PMC Copyright notice

NTCP-Mediated Bile Acid Uptake Modulates ISG Expression and HCV Entry in PHHs

(A and B) Silencing NTCP expression in PHHs. PHHs were transfected with siRNA control (siCtrl) or siRNA targeting NTCP (siNTCP). 3 days after transfection, siRNA efficacy was assessed by western blot (A), and cell viability was assessed using PrestoBlue reagent (B). Results are expressed as means ± SEM percentage cell viability compared to cells treated with siCtrl from two independent experiments performed in quintuplicate (n = 10) (B). 3 days after NTCP silencing, PHHs were incubated with HCVpp (genotype 1b). Infection was assessed after 72 hr by measuring luciferase activity. Results are expressed as means ± SEM percentage HCVpp entry from three independent experiments performed in triplicate (n = 9) (B).

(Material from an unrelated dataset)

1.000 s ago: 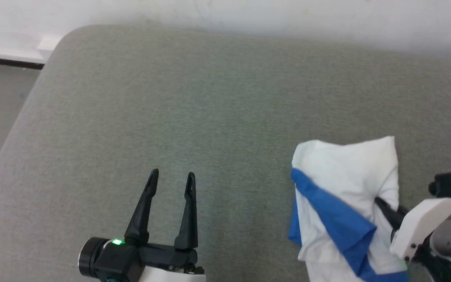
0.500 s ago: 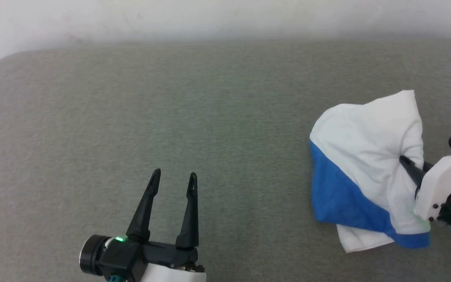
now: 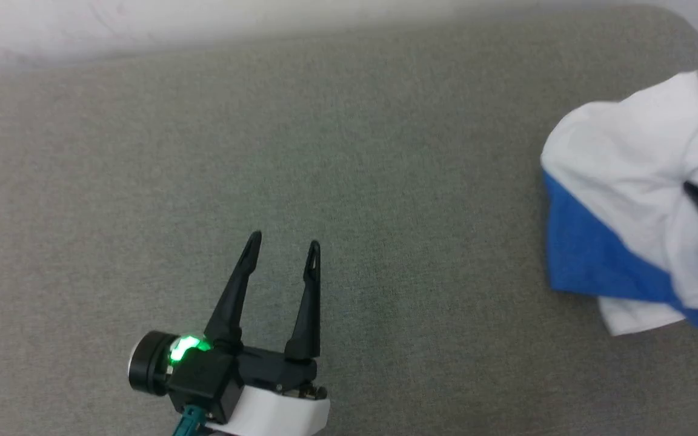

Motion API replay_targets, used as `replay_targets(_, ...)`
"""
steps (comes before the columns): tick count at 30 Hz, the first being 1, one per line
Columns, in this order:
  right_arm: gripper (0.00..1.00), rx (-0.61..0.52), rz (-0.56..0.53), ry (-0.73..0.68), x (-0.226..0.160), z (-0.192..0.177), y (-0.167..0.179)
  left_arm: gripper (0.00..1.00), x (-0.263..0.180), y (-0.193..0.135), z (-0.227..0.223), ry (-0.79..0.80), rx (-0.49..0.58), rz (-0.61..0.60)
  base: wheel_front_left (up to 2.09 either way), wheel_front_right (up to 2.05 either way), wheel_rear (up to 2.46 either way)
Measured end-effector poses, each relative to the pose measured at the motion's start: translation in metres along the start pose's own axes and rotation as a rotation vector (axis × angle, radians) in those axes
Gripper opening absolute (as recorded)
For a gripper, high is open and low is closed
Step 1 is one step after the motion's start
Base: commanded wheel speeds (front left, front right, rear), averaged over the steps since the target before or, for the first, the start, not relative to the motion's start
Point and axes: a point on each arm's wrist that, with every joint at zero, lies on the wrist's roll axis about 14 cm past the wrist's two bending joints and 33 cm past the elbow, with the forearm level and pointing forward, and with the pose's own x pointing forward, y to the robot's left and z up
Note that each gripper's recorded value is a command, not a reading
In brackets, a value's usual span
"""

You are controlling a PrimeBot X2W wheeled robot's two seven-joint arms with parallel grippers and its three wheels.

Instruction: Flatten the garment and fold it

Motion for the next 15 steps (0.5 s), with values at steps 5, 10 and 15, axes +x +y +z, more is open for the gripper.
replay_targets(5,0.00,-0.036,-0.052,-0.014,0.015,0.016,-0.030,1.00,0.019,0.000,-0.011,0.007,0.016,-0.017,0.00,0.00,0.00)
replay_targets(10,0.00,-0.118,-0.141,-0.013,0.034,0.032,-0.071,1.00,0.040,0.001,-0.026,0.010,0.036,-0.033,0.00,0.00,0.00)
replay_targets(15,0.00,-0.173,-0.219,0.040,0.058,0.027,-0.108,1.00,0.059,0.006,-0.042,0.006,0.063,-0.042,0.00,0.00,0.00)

(C and D) Bile acids modulate the expression of ISGs in PHHs. PHHs from a single donor were treated with the bile acid (BA) sodium taurocholate (500 μM) in the presence or absence of the preS1 peptide (400 nM) for 48 hr. Cells were then lysed and total RNA was extracted and purified. Total gene expression was analyzed by genome-wide microarray. Three independent biological replicates per condition were analyzed. (C) Individual IFNα response genes that are significantly (p < 0.05) repressed following BA treatment are shown. Individual Z scores for each sample are presented. Negative Z score (blue) and positive Z score (red) correspond to repression and induction of the indicated genes, respectively. (D) Effect of preS1 treatment on the expression of IFNα response genes presented in (C). Individual Z scores for each sample are presented.

(E) Effect of bile acid and preS1 treatment on HCVpp infection in PHHs. PHHs were treated with increasing concentrations (0, 100, and 500 μM) of BA in the presence of either preS1 or Ctrl peptide (400 nM) for 72 hr and then infected with HCVpp (genotype 1b). Infection was assessed after 72 hr by measuring luciferase activity. Results are expressed as means ± SEM percentage HCVpp entry compared to untreated PHHs in the presence of the control peptide (set at 100%) from four independent experiments performed in triplicate (n = 12).

(F) PreS1 inhibition of HCVpp entry is dependent on the IFN-signaling pathway in PHHs. PHHs were treated with 500 μM BA in the presence of preS1 or a scrambled control peptide (400 nM), with or without treatment with an antibody targeting the type I IFN receptor (IFNAR) for 72 hr. Cells were then infected with HCVpp (genotype 1b) and infection was assessed after 72 hr by measuring luciferase activity. Results are expressed as means ± SEM percentage HCVpp entry compared to PHHs treated with the control peptide and an IgG control (set at 100%) from three independent experiments (one performed in triplicate and two in quintuplicate; n = 13).